=== Activity ===
One range is to be output from the listing below, exactly as written: the line with "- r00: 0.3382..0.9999" to the line with "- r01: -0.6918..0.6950", both kept.

=== Materials provided ===
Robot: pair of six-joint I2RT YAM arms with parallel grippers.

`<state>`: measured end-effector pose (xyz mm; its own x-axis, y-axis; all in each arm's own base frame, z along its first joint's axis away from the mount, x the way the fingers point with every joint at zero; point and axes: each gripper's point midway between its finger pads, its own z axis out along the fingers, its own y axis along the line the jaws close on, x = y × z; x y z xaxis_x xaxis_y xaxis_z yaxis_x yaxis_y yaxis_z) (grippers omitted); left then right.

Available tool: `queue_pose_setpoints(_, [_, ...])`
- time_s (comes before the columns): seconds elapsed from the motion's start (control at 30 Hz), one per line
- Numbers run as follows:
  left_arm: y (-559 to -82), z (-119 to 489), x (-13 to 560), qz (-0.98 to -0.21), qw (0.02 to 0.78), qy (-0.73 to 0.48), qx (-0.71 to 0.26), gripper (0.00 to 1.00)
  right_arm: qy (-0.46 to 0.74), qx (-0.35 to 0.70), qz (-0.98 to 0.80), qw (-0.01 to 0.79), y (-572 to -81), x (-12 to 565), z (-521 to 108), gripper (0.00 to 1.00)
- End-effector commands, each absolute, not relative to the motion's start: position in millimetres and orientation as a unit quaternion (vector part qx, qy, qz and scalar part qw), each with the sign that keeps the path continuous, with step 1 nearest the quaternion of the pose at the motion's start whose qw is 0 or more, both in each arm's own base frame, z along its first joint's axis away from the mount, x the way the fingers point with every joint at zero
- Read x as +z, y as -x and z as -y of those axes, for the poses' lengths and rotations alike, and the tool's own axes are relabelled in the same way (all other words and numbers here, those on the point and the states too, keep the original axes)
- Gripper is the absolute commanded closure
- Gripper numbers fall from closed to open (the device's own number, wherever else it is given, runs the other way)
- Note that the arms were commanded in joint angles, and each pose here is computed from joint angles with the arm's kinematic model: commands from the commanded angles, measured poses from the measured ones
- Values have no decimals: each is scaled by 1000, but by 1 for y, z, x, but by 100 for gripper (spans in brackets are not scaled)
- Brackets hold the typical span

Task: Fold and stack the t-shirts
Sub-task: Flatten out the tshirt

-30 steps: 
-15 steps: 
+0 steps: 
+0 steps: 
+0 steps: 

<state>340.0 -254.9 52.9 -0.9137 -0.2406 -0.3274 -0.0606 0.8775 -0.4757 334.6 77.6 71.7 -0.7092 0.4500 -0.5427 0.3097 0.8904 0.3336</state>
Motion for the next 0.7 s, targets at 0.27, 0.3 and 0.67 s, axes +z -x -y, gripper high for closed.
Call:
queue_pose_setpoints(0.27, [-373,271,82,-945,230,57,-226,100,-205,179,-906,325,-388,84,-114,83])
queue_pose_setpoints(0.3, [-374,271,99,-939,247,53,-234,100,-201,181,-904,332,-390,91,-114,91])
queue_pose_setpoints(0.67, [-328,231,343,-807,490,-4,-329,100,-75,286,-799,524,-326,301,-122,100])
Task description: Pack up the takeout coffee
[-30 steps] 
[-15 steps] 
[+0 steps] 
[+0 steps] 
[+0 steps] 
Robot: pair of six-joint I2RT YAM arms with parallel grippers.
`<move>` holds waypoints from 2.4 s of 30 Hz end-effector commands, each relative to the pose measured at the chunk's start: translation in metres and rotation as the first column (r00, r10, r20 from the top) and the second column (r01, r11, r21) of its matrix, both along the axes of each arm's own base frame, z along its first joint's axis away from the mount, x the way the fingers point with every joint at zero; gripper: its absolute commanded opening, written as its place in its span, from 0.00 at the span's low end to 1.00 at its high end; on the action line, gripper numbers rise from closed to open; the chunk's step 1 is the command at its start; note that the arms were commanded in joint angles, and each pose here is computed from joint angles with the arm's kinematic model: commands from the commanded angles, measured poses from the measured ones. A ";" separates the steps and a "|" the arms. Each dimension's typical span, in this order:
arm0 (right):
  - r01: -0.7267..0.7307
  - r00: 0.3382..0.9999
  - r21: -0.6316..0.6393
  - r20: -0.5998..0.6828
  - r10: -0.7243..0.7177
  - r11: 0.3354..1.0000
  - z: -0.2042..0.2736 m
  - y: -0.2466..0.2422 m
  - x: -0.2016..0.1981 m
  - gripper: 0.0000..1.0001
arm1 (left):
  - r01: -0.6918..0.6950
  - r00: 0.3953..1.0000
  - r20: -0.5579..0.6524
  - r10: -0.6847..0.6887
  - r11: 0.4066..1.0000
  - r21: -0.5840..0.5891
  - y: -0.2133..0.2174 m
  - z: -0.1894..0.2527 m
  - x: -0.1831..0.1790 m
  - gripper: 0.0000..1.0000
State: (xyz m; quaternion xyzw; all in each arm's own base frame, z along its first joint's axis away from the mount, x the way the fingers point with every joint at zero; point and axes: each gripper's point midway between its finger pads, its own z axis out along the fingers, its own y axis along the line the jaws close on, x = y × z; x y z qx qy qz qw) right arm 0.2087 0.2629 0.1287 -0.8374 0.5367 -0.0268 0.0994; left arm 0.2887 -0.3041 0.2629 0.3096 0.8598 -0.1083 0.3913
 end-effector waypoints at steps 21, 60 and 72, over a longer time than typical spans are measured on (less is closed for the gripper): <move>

=== Response box ===
  - r00: 0.3382..0.9999
  - r21: -0.6316..0.6393
  - r20: -0.5998..0.6828
  - r10: -0.7243..0.7177
  - r11: 0.3354..1.0000
  - z: -0.2042..0.2736 m
  - y: -0.2466..0.2422 m
  - x: -0.2016..0.1981 m
  - gripper: 0.0000..1.0001
arm1 (left):
  - r01: -0.6918..0.6950

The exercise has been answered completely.